BACKGROUND Spinal myoclonus (SM) is a rare hyperkinetic movement disorder that is either idiopathic or secondary to spinal cord lesions. The treatment is either merely symptomatic or addresses the underlying etiology. We describe two patients suffering SM with compression myelopathy, who were treated with spinal cord stimulation (SCS).

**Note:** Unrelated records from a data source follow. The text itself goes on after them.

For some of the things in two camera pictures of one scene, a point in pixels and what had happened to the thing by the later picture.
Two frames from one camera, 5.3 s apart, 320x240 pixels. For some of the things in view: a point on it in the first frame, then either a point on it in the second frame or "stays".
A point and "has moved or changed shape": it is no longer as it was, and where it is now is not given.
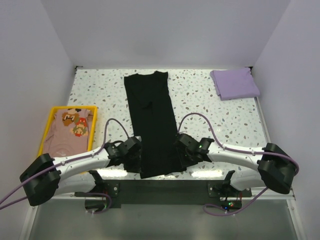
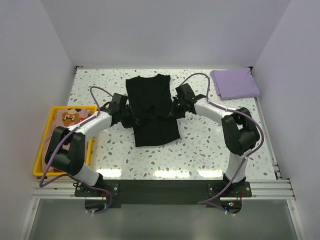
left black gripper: x=135 y=167 -> x=133 y=121
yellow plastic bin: x=93 y=127 stays
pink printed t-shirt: x=68 y=132 stays
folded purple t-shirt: x=235 y=83 stays
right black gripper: x=184 y=163 -> x=174 y=114
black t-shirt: x=151 y=106 has moved or changed shape
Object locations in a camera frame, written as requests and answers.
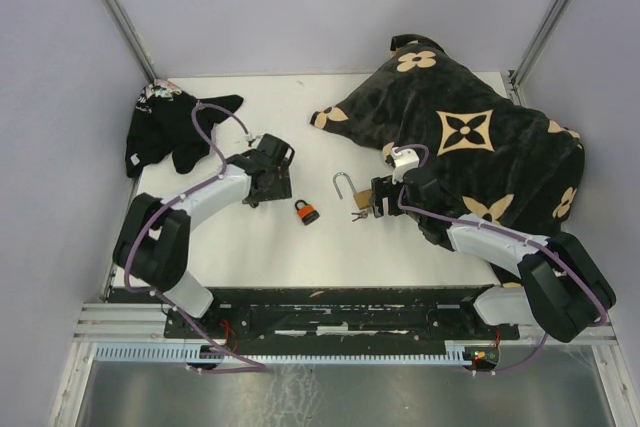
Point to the black base frame bar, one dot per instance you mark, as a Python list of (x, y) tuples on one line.
[(421, 313)]

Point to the black printed garment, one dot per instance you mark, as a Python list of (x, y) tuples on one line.
[(168, 121)]

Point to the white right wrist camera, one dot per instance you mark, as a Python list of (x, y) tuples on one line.
[(402, 161)]

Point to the right aluminium frame post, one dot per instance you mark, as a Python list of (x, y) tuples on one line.
[(535, 47)]

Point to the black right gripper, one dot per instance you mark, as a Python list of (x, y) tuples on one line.
[(381, 188)]

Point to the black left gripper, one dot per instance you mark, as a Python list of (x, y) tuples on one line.
[(281, 188)]

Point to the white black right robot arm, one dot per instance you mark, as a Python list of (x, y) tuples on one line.
[(558, 285)]

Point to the aluminium frame post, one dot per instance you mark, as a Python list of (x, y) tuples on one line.
[(131, 38), (535, 47)]

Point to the orange black small padlock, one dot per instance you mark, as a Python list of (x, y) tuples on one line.
[(306, 212)]

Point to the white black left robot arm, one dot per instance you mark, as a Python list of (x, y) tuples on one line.
[(153, 243)]

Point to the brass padlock silver shackle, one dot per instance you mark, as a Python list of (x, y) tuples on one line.
[(362, 198)]

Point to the black beige patterned blanket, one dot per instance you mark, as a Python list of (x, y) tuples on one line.
[(510, 165)]

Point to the left aluminium frame post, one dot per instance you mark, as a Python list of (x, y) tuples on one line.
[(131, 38)]

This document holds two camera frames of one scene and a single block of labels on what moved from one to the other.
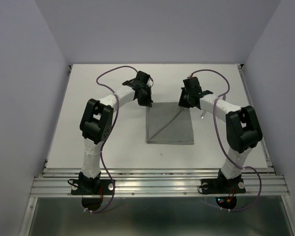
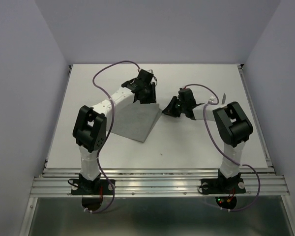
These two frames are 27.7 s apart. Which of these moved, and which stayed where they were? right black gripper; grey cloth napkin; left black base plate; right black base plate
Moved: right black gripper; grey cloth napkin
Stayed: right black base plate; left black base plate

CASES A 39-year-old man with cervicobrachial pain due to compression myelopathy at level C5/6 underwent fusion. A year later, he developed neurological deficits including a left-limb dominant tetraparesis and involuntary movements of the right leg. Despite ventral fusion at C5-C7 due to progressive myelopathy, the involuntary movements extended to both left extremities. A paddle electrode was placed at level C5/6. SM disappeared immediately under stimulation and the effect continued even after 24 months. The second patient, a 57-year-old man, became a fusion at level C5/6 in the year 1998. Since then, there was a persistent tremor in his left hand. After 20 years, he developed cervicobrachial pain of the right upper limb with paresis. A compression myelopathy at segment C6/7 was treated with fusion plating. Six months later, pain returned in both upper limbs and the tremor extended discreetly to his right side. He got a paddle electrode for SCS at level C7/Th1. SM disappeared immediately under stimulation and the effect persisted after 10 months. Both patients reported a sustained pain reduction. CONCLUSION SCS might offer a more selective medicament-free therapy option for SM. The activation of intraspinal networks and replacement of supraspinal descending influences are mechanisms of SCS in this disorder.